À Toulouse, le chantier de la Cartoucherie franchit une nouvelle étape. Lancée début 2026, la phase 3 de l’écoquartier avance sur ses fondations invisibles mais essentielles : réseaux, sols et préparation des futurs îlots. Le quartier compte déjà 3 800 logements et plus de 5 000 habitants.
Sur le terrain encore nu, difficile d’imaginer qu’ici s’étendra, d’ici à 2030, un nouveau morceau de ville. Pourtant, sous les engins, tout se joue déjà. La 3e et dernière tranche de l’écoquartier de la Cartoucherie va sortir de terre, avec un grand parc d’1 hectare (l’équivalent de la place du Capitole), et plusieurs nouveaux immeubles.
« C’est une bonne nouvelle, car le quartier est devenu très tendance », s’enthousiasme Muriel Le Vaillant, directrice des Halles de la Cartoucherie, cœur battant du quartier.
Le travail souterrain a commencé sur un site qui n’était, il y a peu, qu’un parking face au Zénith, lui-même installé sur une ancienne friche industrielle liée à GIAT Industries. Onze ans après l’arrivée des premiers habitants dans la ZAC de la Cartoucherie, le quartier va encore s’étendre.
Un triangle stratégique de 4 hectares
Cette troisième tranche, la plus petite de la ZAC avec environ quatre hectares, n’en est pas moins stratégique. Située en lisière du Zénith de Toulouse, elle doit accueillir logements, équipements publics et services, mais aussi un parc d’un hectare, pensé comme le « cœur » du secteur.

Concrètement, cette phase prévoit notamment environ 1 000 logements, dont une part importante de logements sociaux, ainsi qu’une résidence mixte de 219 logements. Côté stationnement, un parking silo de 400 places est programmé, fidèle au modèle du quartier limitant la voiture en surface.
Mixité sociale renforcée
La phase 3 affiche aussi une ambition sociale plus marquée. « Nous dépassons les 30 % de logements sociaux », précise Mathilde Gorge, cheffe de projet Oppidea, contre 25 % en moyenne sur le reste du quartier. Une diversité assumée, avec étudiants, seniors et logements familiaux mêlés au sein des mêmes îlots.

Des résidences intergénérationnelles verront ainsi le jour avec CDC Habitat et Adoma, accompagnées de services mutualisés : centre social, médiathèque ou encore espaces associatifs.
Un urbanisme pensé pour le climat
Autre axe fort : l’adaptation climatique. Près de 400 arbres seront plantés, dont la moitié dans le parc. Les sols font l’objet d’un travail de renaturation et de réemploi, dans une logique d’économie circulaire.
« On récupère les terres saines pour les réutiliser sur place », explique Nadia Soussi. À cela s’ajoutent des bassins de rétention des eaux pluviales et une voirie repensée pour laisser plus de place à la végétation.

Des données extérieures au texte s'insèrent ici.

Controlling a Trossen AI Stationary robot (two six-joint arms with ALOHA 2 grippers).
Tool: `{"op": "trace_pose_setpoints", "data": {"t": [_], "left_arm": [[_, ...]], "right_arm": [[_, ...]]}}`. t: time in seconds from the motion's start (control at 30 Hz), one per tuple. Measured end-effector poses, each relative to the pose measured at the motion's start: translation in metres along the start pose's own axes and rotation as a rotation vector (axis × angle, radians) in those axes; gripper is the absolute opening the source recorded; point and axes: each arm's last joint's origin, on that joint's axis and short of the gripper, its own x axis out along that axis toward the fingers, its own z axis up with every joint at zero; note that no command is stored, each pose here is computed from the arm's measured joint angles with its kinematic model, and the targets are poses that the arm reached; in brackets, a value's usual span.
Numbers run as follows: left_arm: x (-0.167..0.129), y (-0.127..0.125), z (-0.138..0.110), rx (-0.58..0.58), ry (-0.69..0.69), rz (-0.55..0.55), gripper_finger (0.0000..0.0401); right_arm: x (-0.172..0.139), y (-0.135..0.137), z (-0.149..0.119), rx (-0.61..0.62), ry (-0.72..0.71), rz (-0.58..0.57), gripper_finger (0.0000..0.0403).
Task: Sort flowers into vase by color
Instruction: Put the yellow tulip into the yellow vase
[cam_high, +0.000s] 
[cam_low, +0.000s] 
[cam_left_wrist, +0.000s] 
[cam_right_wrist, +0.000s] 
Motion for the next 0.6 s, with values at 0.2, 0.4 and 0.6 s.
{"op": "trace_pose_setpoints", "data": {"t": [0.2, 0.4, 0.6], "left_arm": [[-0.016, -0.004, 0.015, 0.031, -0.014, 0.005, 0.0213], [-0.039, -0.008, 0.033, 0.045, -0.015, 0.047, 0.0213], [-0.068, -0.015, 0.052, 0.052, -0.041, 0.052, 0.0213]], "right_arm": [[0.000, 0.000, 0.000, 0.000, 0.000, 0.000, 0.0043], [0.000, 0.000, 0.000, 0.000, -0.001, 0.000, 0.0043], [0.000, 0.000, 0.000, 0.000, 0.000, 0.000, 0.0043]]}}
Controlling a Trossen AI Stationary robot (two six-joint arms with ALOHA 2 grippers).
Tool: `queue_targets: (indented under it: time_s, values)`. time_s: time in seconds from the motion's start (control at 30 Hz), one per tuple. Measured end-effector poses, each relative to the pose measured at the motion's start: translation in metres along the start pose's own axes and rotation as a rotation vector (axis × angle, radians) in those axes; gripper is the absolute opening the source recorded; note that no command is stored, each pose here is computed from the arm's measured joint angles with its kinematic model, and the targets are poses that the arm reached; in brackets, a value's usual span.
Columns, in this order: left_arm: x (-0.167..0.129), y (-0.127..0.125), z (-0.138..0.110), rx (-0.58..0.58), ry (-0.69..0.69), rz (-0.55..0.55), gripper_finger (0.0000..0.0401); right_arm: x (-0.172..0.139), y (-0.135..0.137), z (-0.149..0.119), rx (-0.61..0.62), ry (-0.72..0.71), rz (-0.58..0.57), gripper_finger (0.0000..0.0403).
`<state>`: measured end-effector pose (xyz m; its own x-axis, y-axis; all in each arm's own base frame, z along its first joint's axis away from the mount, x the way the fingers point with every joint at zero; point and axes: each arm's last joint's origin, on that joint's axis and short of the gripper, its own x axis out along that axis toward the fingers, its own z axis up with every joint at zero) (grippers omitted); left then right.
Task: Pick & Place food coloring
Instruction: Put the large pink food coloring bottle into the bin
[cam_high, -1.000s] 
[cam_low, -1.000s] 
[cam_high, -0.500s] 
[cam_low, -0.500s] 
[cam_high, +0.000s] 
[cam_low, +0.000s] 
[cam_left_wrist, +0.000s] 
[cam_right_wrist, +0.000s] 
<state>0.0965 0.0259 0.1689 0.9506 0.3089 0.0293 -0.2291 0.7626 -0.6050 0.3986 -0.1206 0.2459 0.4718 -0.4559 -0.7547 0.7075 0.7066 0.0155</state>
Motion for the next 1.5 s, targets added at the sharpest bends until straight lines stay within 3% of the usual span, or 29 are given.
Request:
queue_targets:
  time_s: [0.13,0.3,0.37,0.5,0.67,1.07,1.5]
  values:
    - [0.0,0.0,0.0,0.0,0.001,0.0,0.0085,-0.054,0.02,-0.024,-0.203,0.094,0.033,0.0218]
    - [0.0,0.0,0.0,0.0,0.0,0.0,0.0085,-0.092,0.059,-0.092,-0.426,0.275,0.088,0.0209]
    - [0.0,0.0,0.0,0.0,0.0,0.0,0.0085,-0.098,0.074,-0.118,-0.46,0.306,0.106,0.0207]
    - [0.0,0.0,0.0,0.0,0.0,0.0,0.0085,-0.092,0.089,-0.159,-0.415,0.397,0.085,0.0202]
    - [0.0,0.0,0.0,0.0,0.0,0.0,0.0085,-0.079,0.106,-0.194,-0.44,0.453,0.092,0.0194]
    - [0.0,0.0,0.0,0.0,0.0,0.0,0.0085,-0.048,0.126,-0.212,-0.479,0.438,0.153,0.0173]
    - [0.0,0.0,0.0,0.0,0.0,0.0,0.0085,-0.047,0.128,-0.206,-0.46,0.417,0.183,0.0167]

Un calendrier tenu… avec prudence
Si le calendrier global reste fixé à 2030, les acteurs du projet restent prudents. « Les dates sont prévisionnelles », rappelle l’élue, évoquant les aléas classiques du secteur de l’immobilier.
En attendant, le quartier continue de vivre et de se densifier. Avec déjà plus de 5 000 habitants et 2 500 étudiants, la Cartoucherie n’est plus un projet : c’est une ville en devenir.